# Linear Algebra

#### Importing Packages
Python has an extensive collection of third-party libraries, or ***packages***, with additional functions, data-structures, etc.  Many (most?) packages of interest are hosted on the Python Package Index ***pypi***, and can be installed into your environment using ***pip***.  The Anaconda distribution in the pre-work includes a number of these that are useful in data science, so you should have most of them installed already.  

ref:  https://pypi.python.org/pypi

A note on namespaces when importing - there are a few different ways to import:

    1. import numpy

    - all submodules of numpy are accessible in the numpy namespace
    - e.g. numpy.array([1,2,3])


    2. import numpy as np

    - same as 1 except an alias 'np' is created for the namespace instead
    - e.g. np.array([1,2,3])


    3. from numpy import *

    - adds all submodules to global namespace
    - e.g. array([1,2,3])
    - Note: This can be dangerous because if different modules have submodules with the same name than whatever is imported last will overrite what came before it - i.e. naming collision -> overwriting!.
    
    4. from numpy import array
    
    - will import only the indicated submodules into the global namespace
    - e.g. array([1,2,3])
    - Note: can be ok since you are being explicit
    
    We will generally use 2 and 4 (sparingly)

### NumPy

As we've seen in lecture, linear algebra is the branch of mathematics describing navigation between different vector spaces. This core concept is very important as various data science techniques rely upon it (e.g. Linear Regression, Support Vector Machines, Recommender Systems, Neural Networks).

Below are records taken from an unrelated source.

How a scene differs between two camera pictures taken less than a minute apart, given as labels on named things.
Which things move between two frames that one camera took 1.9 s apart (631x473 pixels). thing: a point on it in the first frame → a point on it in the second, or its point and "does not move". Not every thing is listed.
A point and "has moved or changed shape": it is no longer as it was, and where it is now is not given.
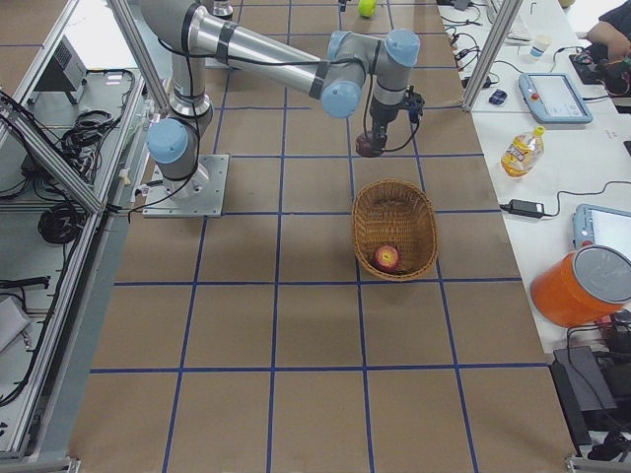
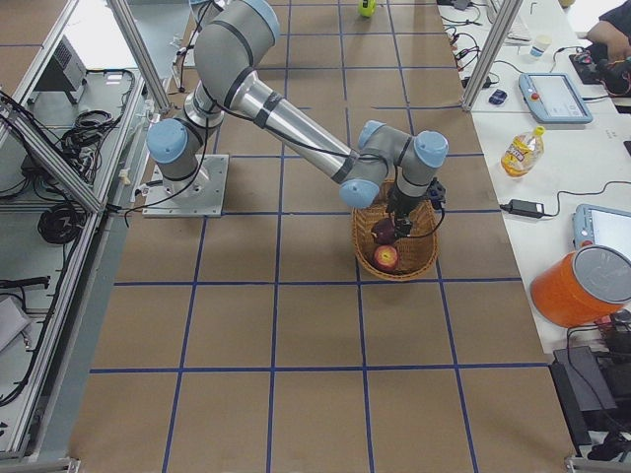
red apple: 387,257 does not move
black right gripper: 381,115 → 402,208
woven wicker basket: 399,214 does not move
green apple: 367,8 does not move
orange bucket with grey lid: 583,287 does not move
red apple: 364,147 has moved or changed shape
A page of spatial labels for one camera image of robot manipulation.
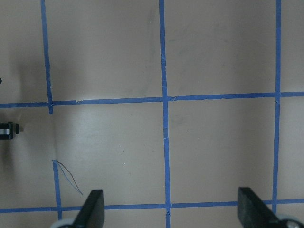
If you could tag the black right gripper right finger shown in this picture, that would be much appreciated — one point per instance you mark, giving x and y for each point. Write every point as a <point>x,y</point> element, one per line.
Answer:
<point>252,212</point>

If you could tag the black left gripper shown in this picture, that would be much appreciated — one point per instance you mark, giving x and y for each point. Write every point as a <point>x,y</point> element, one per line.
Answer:
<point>8,130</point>

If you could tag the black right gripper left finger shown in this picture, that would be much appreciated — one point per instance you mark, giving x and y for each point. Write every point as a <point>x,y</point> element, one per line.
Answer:
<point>92,213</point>

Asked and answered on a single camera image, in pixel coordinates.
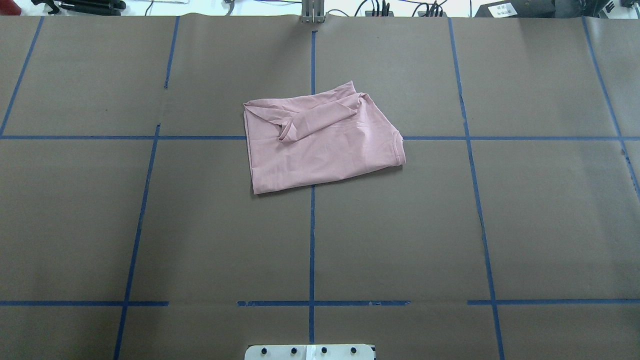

NumPy is a package designed to be used in scientific computing, and specifically around building and manipulating N-dimensional array objects.

In [2]:
import numpy

import numpy as np

from numpy import absolute

# The next one is dangerous to do, and not recommended 
# except in cases where you know why you're using it
# from numpy import *

Now we can do the same thing three ways

In [3]:
print numpy.absolute(-10)
print np.absolute(-10)
print absolute(-10)

10
10
10


We can create the Linear Algebra Objects we saw in lecture

In [4]:
vector = np.array([1, 2, 1])

In [10]:
data = np.array([[1, 2, 3],[2, 4, 9]])
data

3.5

In [6]:
data[0]  # first row

array([1, 2, 3])

In [8]:
data[ : 2, 1]  # all rows, second column

array([2, 4])

Numpy lets us perform matrix operations

In [9]:
np.dot(data, vector)

array([ 8, 19])

We can transpose an array

In [9]:
print data
print data.T

[[1 2 3]
 [2 4 9]]
[[1 2]
 [2 4]
 [3 9]]


#### Creating a square matrix array

In [14]:
a = np.arange(25).reshape(5,5)
# arange(n) is a function that creates a 1 row array of integers of length n 
# reshape(M,N) is a method converts a list to a matrix of size MxN
a

array([[ 0,  1,  2,  3,  4],
       [ 5,  6,  7,  8,  9],
       [10, 11, 12, 13, 14],
       [15, 16, 17, 18, 19],
       [20, 21, 22, 23, 24]])

In [15]:
biga = a*10
biga

array([[  0,  10,  20,  30,  40],
       [ 50,  60,  70,  80,  90],
       [100, 110, 120, 130, 140],
       [150, 160, 170, 180, 190],
       [200, 210, 220, 230, 240]])

In [16]:
print biga.mean()
print biga.mean(0) #Average per column 0 means column
biga.mean(1) #average per row 1 means row
# type(biga.mean(1))

120.0
[ 100.  110.  120.  130.  140.]


array([  20.,   70.,  120.,  170.,  220.])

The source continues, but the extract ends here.